Exercise aim: Could you transcribe all of the data exactly and skip any pictures?

Data in this exercise:
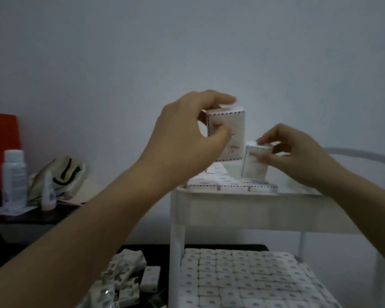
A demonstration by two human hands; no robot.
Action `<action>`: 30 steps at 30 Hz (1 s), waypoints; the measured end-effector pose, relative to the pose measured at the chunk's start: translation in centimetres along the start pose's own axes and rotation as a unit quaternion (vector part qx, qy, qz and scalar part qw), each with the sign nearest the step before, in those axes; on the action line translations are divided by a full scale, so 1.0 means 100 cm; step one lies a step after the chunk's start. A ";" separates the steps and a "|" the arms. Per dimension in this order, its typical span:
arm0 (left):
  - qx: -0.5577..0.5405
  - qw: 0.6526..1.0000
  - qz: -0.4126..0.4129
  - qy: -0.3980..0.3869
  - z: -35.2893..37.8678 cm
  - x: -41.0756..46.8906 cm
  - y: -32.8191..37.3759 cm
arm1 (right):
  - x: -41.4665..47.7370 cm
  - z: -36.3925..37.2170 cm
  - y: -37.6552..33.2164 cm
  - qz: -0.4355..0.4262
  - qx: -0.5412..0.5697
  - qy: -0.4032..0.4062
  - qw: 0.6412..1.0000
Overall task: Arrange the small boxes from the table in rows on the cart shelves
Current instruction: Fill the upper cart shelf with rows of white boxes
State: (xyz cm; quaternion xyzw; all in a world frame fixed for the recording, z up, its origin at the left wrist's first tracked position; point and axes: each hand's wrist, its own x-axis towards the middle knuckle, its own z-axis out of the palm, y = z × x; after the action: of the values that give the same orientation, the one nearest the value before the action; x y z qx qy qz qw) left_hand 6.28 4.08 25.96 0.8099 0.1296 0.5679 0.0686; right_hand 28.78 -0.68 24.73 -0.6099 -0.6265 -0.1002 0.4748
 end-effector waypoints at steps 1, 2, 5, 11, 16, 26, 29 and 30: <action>0.029 1.000 -0.002 -0.001 0.005 0.009 -0.004 | -0.001 0.001 0.004 0.010 -0.002 -0.014 1.000; 0.059 0.998 -0.002 -0.007 0.011 0.019 -0.008 | -0.002 0.002 0.007 0.021 0.014 -0.024 0.999; 0.120 0.992 0.000 -0.048 0.027 0.040 -0.020 | -0.005 0.002 0.009 0.044 0.105 -0.048 0.992; 0.162 0.973 -0.017 -0.166 0.060 0.073 -0.039 | -0.002 0.005 0.011 0.062 0.117 -0.134 0.982; 0.140 0.952 -0.032 -0.271 0.075 0.086 -0.043 | -0.002 0.006 0.014 0.058 0.091 -0.182 0.977; 0.127 0.925 -0.056 -0.354 0.088 0.081 -0.056 | -0.004 0.006 0.011 0.036 0.029 -0.219 0.975; 0.145 0.920 -0.043 -0.361 0.087 0.080 -0.057 | -0.004 0.007 0.012 -0.010 -0.031 -0.179 0.983; 0.143 0.913 -0.049 -0.378 0.086 0.079 -0.057 | -0.004 0.007 0.012 -0.018 -0.041 -0.171 0.984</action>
State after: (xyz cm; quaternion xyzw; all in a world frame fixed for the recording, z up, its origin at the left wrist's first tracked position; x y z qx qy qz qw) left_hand 16.13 12.07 28.64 0.9579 0.2130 0.1908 0.0238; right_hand 29.39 -0.21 23.51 -0.6259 -0.7045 -0.0286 0.3333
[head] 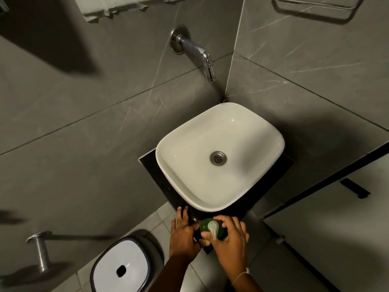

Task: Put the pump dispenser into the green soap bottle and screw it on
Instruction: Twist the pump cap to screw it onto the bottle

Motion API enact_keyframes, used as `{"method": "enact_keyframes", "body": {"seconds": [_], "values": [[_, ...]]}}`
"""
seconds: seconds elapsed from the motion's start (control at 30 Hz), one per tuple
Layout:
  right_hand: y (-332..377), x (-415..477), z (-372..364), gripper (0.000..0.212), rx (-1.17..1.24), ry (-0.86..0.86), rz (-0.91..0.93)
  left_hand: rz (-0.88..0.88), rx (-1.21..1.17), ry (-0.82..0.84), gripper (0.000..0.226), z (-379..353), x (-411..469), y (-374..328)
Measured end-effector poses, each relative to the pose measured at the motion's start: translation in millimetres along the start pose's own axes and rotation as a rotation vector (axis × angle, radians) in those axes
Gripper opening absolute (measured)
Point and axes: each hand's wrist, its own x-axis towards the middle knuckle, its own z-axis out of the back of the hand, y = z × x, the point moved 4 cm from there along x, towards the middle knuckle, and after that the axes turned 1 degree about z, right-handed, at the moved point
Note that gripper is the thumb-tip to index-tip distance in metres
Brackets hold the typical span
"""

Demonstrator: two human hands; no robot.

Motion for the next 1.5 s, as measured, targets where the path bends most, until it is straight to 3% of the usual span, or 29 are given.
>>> {"method": "enact_keyframes", "body": {"seconds": [0.1, 0.17, 0.27, 0.43, 0.53, 0.67, 0.87, 0.97, 1.1, 1.17, 1.27, 1.5], "values": [[0, 1, 3, 0.049, -0.003, 0.028, 0.038, 0.004, -0.014, 0.011, 0.058, -1, 1, 0], [3, 3, 3, 0.034, 0.002, -0.017, -0.032, 0.009, -0.024, 0.008, 0.059, -2, 0, 0], [6, 4, 1, 0.046, 0.010, -0.054, -0.085, 0.003, -0.008, -0.007, 0.051, -2, 0, 1], [-3, -1, 0, 0.043, 0.014, 0.062, 0.057, -0.003, 0.000, 0.002, 0.054, -2, 0, 1], [-1, 2, 5, 0.032, 0.027, 0.006, 0.011, 0.005, -0.003, 0.000, 0.056, -3, 0, 0], [6, 3, 1, 0.046, 0.000, -0.057, -0.066, 0.004, 0.010, -0.002, 0.047, -2, -1, 0], [3, 5, 1, 0.047, 0.026, 0.056, 0.045, -0.004, -0.006, -0.009, 0.053, -1, -1, -1], [5, 6, 1, 0.037, 0.000, 0.016, 0.007, 0.001, 0.003, -0.012, 0.053, -2, -1, -1], [6, 5, 0, 0.047, 0.003, -0.011, -0.048, 0.005, -0.028, -0.020, 0.047, -3, -2, -1], [5, 7, 1, 0.041, 0.039, 0.035, -0.012, 0.007, -0.026, -0.015, 0.049, -2, -2, 0], [2, 11, 3, 0.047, 0.145, 0.128, 0.045, 0.002, -0.008, -0.006, 0.059, -3, -1, 0], [3, 9, 3, 0.041, 0.050, 0.009, 0.005, -0.004, -0.008, -0.009, 0.052, -2, -1, -1]]}}
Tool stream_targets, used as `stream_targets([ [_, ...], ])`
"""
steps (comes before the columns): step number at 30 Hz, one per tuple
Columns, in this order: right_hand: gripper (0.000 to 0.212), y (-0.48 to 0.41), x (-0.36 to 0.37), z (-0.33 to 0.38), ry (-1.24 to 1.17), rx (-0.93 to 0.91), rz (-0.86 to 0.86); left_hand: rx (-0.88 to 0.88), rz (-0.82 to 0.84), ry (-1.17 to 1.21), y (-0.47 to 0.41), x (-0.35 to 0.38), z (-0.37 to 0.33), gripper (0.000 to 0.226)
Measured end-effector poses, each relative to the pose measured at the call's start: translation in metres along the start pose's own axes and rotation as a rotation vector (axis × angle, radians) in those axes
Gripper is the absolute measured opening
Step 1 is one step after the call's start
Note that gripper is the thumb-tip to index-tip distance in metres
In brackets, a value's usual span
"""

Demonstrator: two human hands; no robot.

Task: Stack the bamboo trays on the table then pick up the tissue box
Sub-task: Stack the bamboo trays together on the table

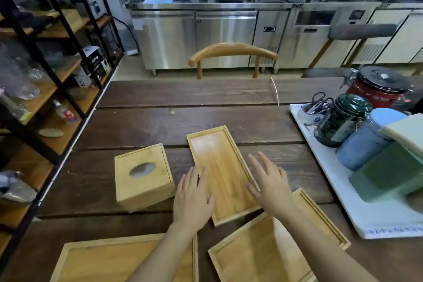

Solved problem:
A demonstration by two human hands; no robot.
Action `<action>`: 30 steps at 30 Hz (1 s), waypoints; the measured end-effector pose, relative to the pose measured at the chunk's start: translation in centimetres along the start pose's own axes and rotation as a unit quaternion (vector part qx, qy, qz and scalar part qw), each with the sign nearest the step before, in those axes; on the action line translations are divided by a full scale, so 1.0 means 100 cm; step one lies a step after the chunk's start. A ";" separates the steps and a "|" the arms. Per dimension in this order, its typical span:
arm0 (left):
  - qx: -0.5577..0.5405
  - qw: 0.6526..1.0000
  - qz: -0.4126..0.4129
  - qy: -0.3980..0.3869
  - z: -35.2893..37.8678 cm
  - x: -41.0756..46.8906 cm
  - y: -32.8191..37.3759 cm
arm1 (right):
  - x: -41.4665..47.7370 cm
  - z: -36.3925..37.2170 cm
  - y: -37.6552..33.2164 cm
  - qz: -0.4355..0.4262
  - qx: -0.5412..0.5697
  - qy: -0.4032..0.4062
  - qw: 0.6412..1.0000
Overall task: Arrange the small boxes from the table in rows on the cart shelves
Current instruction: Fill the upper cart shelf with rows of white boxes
State: (xyz cm; quaternion xyzw; all in a world frame fixed for the recording, z up, its origin at the left wrist's first tracked position; point and axes: each hand's wrist, its own x-axis towards the middle knuckle, its own z-axis out of the palm, y = z × x; after the action: of the values that give the same orientation, the one nearest the value before the action; x y z qx qy qz qw) left_hand 6.28 4.08 25.96 0.8099 0.1296 0.5679 0.0686; right_hand 28.78 -0.68 24.73 -0.6099 -0.6265 -0.1002 0.4748
 end-effector waypoints at steps 1, 2, 5, 11, 16, 26, 29 and 30: <action>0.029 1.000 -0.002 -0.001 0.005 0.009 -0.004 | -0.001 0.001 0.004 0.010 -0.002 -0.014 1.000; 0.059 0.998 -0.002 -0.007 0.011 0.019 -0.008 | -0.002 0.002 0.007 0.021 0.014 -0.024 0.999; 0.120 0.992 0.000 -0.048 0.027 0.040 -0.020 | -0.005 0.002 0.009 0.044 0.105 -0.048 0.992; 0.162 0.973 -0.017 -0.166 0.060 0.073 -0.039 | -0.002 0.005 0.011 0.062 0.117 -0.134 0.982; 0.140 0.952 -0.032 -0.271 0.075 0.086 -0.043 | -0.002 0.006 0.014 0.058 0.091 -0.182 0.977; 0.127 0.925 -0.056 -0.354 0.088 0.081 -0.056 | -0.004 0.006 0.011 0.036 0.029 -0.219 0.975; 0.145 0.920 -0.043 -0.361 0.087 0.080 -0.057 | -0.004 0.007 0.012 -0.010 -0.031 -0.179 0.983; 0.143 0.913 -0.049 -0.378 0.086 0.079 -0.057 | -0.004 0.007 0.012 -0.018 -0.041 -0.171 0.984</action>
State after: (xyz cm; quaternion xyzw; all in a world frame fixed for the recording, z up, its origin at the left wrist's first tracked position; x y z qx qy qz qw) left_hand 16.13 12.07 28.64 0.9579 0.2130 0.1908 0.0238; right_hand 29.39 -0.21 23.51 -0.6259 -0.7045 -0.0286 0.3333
[head] 

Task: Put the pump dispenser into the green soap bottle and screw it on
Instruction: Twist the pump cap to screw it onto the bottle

Motion API enact_keyframes, used as `{"method": "enact_keyframes", "body": {"seconds": [_], "values": [[_, ...]]}}`
"""
seconds: seconds elapsed from the motion's start (control at 30 Hz), one per tuple
Layout:
  right_hand: y (-332..377), x (-415..477), z (-372..364), gripper (0.000..0.212), rx (-1.17..1.24), ry (-0.86..0.86), rz (-0.91..0.93)
  left_hand: rz (-0.88..0.88), rx (-1.21..1.17), ry (-0.82..0.84), gripper (0.000..0.226), z (-379..353), x (-411..469), y (-374..328)
Measured end-effector poses, each relative to the pose measured at the motion's start: translation in millimetres along the start pose's own axes and rotation as a rotation vector (axis × angle, radians) in those axes
Gripper opening absolute (measured)
Point and axes: each hand's wrist, its own x-axis towards the middle knuckle, its own z-axis out of the back of the hand, y = z × x, the point moved 4 cm from there along x, towards the middle knuckle, and after that the axes turned 1 degree about z, right-handed, at the moved point
Note that gripper is the thumb-tip to index-tip distance in metres
Brackets hold the typical span
"""

Demonstrator: two human hands; no robot.

Motion for the next 1.5 s, as measured, targets where the path bends most, until it is straight to 3% of the usual span, or 29 are given.
>>> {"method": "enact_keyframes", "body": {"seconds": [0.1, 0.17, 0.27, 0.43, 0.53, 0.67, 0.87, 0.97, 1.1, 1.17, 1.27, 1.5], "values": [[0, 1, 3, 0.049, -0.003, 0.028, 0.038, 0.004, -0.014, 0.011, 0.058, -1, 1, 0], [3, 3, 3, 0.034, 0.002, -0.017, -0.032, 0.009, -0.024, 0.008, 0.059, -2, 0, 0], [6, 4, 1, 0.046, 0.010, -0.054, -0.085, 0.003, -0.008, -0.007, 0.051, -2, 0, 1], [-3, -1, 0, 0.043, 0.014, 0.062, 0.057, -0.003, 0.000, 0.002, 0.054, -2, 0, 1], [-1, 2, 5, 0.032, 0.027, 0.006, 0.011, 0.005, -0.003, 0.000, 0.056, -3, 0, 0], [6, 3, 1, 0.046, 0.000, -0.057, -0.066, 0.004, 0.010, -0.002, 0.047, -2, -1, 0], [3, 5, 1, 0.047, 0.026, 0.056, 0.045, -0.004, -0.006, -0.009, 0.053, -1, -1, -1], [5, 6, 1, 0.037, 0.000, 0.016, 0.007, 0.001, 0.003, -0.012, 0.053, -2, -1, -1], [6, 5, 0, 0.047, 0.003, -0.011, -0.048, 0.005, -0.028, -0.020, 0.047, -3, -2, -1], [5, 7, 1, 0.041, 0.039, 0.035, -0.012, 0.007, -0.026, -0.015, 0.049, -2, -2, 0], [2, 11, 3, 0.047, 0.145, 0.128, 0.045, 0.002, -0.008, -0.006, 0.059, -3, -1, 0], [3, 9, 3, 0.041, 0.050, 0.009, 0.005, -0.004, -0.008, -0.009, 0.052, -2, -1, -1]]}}
Tool stream_targets, used as `stream_targets([ [_, ...], ])`
"""
steps (comes before the columns): step number at 30 Hz, one per tuple
Columns, in this order: right_hand: gripper (0.000 to 0.212), y (-0.48 to 0.41), x (-0.36 to 0.37), z (-0.33 to 0.38), ry (-1.24 to 1.17), rx (-0.93 to 0.91), rz (-0.86 to 0.86); left_hand: rx (-0.88 to 0.88), rz (-0.82 to 0.84), ry (-1.17 to 1.21), y (-0.47 to 0.41), x (-0.35 to 0.38), z (-0.37 to 0.33), gripper (0.000 to 0.226)
Measured end-effector poses, each relative to the pose measured at the call's start: translation in metres along the start pose's own axes and rotation as a rotation vector (axis × angle, radians) in those axes
Gripper is the absolute measured opening
Step 1 is one step after the call's start
Note that gripper is the thumb-tip to index-tip distance in metres
In brackets, a value's usual span
"""

Demonstrator: two human hands; no robot.

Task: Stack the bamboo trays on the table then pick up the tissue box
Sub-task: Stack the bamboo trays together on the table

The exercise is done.